Morphy Auctions is accepting bids on a Kentucky Longrifle that is expected to fetch up to a half-million dollars. The firearm is an important piece of history and tells the story of two important historical figures.
The rifle was presented by the Marquis De Lafayette to a Native American guide who had a brave, yet tragic story. Given as a gift to Chief Tunis in Kingston, NY in 1824, the rifle includes a plaque that reads "Presented to Chief Tunis by Lafayette." The rifle, which was apparently well used, is carved with the words "Bear" and "Deer" and features notches with the number of each animal that was taken down by the rifle.
Lafayette and Tunis met during a hunting expedition in the Beverkill Valley. Tunis was hired as a guide for the famed French military man who helped contribute to America's victory during the Revolutionary War.

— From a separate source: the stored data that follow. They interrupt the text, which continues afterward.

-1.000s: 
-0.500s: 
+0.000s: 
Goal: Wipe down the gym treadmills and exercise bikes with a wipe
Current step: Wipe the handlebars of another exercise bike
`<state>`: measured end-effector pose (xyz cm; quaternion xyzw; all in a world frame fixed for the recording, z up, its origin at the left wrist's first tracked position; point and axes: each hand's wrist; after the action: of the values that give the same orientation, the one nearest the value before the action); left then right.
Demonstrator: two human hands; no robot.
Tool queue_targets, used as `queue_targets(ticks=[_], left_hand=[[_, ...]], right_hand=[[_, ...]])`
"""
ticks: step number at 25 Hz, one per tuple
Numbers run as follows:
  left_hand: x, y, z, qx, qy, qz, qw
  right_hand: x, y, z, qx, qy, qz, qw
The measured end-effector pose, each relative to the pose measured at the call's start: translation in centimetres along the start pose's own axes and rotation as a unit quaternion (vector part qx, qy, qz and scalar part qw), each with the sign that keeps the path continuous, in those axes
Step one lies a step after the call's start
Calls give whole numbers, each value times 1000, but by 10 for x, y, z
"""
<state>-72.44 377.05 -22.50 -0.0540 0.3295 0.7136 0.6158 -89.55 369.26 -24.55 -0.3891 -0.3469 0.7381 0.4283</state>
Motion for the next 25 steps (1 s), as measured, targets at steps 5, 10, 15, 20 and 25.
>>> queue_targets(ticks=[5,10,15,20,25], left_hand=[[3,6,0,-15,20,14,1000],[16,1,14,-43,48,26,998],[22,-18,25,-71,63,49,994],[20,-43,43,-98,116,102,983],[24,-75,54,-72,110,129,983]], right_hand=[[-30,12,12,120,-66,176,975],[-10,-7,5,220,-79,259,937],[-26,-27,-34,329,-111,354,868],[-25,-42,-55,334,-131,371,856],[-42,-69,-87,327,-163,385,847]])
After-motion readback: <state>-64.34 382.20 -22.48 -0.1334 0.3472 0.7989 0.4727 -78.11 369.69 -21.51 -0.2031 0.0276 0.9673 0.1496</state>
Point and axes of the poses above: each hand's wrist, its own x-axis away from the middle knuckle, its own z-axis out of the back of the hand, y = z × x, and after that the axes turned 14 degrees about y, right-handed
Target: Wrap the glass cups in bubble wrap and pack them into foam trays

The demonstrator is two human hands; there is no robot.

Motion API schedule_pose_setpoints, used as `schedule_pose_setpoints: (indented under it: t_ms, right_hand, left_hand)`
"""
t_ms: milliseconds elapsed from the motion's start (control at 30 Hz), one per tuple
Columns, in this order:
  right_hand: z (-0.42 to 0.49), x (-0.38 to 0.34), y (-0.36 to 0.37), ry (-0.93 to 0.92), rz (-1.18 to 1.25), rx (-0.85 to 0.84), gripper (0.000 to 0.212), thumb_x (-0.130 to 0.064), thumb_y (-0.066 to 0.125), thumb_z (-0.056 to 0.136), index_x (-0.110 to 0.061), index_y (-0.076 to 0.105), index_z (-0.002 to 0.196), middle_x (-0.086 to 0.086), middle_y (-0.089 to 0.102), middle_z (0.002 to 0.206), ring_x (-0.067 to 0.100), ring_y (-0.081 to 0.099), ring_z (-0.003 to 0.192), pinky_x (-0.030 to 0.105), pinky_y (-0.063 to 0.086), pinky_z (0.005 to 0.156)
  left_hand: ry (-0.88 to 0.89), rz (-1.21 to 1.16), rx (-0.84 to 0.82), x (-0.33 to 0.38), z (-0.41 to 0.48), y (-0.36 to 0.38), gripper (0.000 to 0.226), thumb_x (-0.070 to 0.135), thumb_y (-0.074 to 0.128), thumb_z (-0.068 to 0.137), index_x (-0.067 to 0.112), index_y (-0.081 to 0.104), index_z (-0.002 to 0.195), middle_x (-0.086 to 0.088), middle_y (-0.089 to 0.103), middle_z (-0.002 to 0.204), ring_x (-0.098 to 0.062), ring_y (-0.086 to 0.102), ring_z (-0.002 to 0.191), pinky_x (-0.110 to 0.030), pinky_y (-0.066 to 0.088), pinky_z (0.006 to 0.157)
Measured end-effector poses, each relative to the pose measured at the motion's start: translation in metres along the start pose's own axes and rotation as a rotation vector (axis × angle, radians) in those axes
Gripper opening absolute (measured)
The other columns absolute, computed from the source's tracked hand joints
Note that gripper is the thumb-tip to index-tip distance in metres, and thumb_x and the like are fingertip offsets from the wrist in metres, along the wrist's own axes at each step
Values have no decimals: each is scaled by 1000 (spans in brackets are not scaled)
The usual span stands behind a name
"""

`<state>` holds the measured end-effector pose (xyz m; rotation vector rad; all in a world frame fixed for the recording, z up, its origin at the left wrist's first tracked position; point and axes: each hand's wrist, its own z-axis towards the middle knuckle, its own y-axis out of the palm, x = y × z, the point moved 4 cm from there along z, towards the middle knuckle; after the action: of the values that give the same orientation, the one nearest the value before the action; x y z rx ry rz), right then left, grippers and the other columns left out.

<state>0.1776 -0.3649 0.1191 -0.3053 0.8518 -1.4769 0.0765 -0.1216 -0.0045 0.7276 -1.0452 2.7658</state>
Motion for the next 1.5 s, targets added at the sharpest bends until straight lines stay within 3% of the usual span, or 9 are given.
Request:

Tunis's story may not be as famous as Lafayette's but is nonetheless fascinating. The young Tuscarora Indian was brought to the area when his family resettled from the Carolinas into the Beverkill Valley which is now Ulster County. Somehow, Tunis was lost in the woods and taken in by a white family who adopted and raised him. The Native American sided with the white man, breaking into an Indian camp to free captured spies and leading soldiers to a lead mine where they found materials to make bullets that would be used against the Indians. But because he was a Native American, Tunis was never fully accepted by his community. When he fell in love with a white woman, her family turned him away. Heartbroken, Tunis eventually fled to the woods where he lived in solitude.
Pre-bids for the rifle are now being accepted by Morphy in advance of the live action on May 18 at 10am.